**Problem description**
Repeat all the records, precisely as given.

**Record excerpts**
◆ ◆ ◆ ◆ ◆ ◆ ◆

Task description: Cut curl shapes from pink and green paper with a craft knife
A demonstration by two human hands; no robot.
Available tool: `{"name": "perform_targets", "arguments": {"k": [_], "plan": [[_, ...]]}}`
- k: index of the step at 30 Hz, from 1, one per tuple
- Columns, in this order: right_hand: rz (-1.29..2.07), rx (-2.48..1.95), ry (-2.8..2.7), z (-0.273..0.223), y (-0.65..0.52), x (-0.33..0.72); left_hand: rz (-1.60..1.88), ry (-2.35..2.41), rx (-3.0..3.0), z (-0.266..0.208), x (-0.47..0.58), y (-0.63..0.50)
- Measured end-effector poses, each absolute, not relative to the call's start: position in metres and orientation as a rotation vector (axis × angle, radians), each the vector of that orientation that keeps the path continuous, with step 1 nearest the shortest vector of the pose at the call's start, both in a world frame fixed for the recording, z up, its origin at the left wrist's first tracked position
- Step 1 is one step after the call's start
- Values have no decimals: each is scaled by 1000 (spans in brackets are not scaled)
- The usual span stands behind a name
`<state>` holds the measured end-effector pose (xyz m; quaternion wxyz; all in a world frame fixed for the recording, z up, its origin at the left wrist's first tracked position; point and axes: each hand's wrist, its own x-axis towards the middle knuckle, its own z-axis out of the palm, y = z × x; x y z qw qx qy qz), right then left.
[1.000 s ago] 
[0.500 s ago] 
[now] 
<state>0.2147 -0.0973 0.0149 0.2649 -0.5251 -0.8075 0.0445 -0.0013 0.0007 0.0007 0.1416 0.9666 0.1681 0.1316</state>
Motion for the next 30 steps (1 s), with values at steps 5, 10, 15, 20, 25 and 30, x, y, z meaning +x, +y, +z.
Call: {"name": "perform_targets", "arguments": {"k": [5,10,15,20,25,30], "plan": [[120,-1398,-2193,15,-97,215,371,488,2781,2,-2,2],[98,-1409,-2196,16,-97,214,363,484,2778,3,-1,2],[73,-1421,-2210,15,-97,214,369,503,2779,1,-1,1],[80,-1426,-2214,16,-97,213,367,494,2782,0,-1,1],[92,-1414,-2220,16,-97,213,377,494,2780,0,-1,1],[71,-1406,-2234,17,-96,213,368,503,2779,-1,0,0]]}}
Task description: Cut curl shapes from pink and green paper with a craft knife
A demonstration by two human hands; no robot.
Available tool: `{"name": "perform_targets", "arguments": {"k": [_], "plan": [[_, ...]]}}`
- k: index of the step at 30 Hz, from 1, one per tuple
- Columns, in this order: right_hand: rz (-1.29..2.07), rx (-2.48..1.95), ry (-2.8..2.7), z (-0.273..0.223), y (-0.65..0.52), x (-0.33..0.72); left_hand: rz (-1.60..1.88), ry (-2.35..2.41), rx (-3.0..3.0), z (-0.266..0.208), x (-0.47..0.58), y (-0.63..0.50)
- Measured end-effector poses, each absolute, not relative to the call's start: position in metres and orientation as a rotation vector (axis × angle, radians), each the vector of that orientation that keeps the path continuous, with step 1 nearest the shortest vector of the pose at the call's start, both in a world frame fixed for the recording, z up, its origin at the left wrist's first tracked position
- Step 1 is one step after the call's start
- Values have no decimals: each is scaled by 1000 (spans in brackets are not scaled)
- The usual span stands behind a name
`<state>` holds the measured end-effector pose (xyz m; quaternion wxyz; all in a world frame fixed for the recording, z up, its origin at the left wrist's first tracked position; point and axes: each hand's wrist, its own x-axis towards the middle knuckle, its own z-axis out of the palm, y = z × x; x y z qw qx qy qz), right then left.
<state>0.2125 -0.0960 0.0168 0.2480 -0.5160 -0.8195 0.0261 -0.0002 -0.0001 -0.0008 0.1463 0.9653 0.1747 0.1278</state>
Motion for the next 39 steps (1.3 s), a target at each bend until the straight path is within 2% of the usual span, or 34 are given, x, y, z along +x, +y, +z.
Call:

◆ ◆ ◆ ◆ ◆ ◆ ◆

**Reply to the exercise**
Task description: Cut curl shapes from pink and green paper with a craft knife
A demonstration by two human hands; no robot.
Available tool: `{"name": "perform_targets", "arguments": {"k": [_], "plan": [[_, ...]]}}`
- k: index of the step at 30 Hz, from 1, one per tuple
- Columns, in this order: right_hand: rz (-1.29..2.07), rx (-2.48..1.95), ry (-2.8..2.7), z (-0.273..0.223), y (-0.65..0.52), x (-0.33..0.72); left_hand: rz (-1.60..1.88), ry (-2.35..2.41), rx (-3.0..3.0), z (-0.266..0.208), x (-0.47..0.58), y (-0.63..0.50)
- Measured end-effector poses, each absolute, not relative to the call's start: position in metres and orientation as a rotation vector (axis × angle, radians), each the vector of that orientation that keeps the path continuous, with step 1 nearest the shortest vector of the pose at the call's start, both in a world frame fixed for the recording, z up, its origin at the left wrist's first tracked position
- Step 1 is one step after the call's start
- Values have no decimals: each is scaled by 1000 (spans in brackets are not scaled)
- The usual span stands behind a name
`<state>` holds the measured end-effector pose (xyz m; quaternion wxyz; all in a world frame fixed for the recording, z up, its origin at the left wrist's first tracked position; point and axes: each hand's wrist, its own x-axis towards the middle knuckle, its own z-axis out of the palm, y = z × x; x y z qw qx qy qz), right then left.
[1.000 s ago] 
[0.500 s ago] 
[now] 
<state>0.2147 -0.0973 0.0149 0.2649 -0.5251 -0.8075 0.0445 -0.0013 0.0007 0.0007 0.1416 0.9666 0.1681 0.1316</state>
Motion for the next 30 steps (1 s), with values at steps 5, 10, 15, 20, 25 and 30, x, y, z meaning +x, +y, +z.
Call: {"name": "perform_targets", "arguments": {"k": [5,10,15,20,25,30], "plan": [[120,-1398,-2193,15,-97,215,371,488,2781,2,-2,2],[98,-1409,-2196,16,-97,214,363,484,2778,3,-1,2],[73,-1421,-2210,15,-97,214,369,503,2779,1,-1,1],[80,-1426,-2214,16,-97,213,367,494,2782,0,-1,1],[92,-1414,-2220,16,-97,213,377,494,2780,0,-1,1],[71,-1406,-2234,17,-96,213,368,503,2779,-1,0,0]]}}
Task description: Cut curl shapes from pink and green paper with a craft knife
A demonstration by two human hands; no robot.
Available tool: `{"name": "perform_targets", "arguments": {"k": [_], "plan": [[_, ...]]}}`
- k: index of the step at 30 Hz, from 1, one per tuple
- Columns, in this order: right_hand: rz (-1.29..2.07), rx (-2.48..1.95), ry (-2.8..2.7), z (-0.273..0.223), y (-0.65..0.52), x (-0.33..0.72); left_hand: rz (-1.60..1.88), ry (-2.35..2.41), rx (-3.0..3.0), z (-0.266..0.208), x (-0.47..0.58), y (-0.63..0.50)
- Measured end-effector poses, each absolute, not relative to the call's start: position in metres and orientation as a rotation vector (axis × angle, radians), each the vector of that orientation that keeps the path continuous, with step 1 nearest the shortest vector of the pose at the call's start, both in a world frame fixed for the recording, z up, its origin at the left wrist's first tracked position
- Step 1 is one step after the call's start
- Values have no decimals: each is scaled by 1000 (spans in brackets are not scaled)
- The usual span stands behind a name
`<state>` holds the measured end-effector pose (xyz m; quaternion wxyz; all in a world frame fixed for the recording, z up, its origin at the left wrist's first tracked position; point and axes: each hand's wrist, its own x-axis towards the middle knuckle, its own z-axis out of the palm, y = z × x; x y z qw qx qy qz), right then left.
<state>0.2125 -0.0960 0.0168 0.2480 -0.5160 -0.8195 0.0261 -0.0002 -0.0001 -0.0008 0.1463 0.9653 0.1747 0.1278</state>
Motion for the next 39 steps (1.3 s), a target at each bend until the straight path is within 2% of the usual span, or 34 are given, x, y, z along +x, +y, +z.
Call:

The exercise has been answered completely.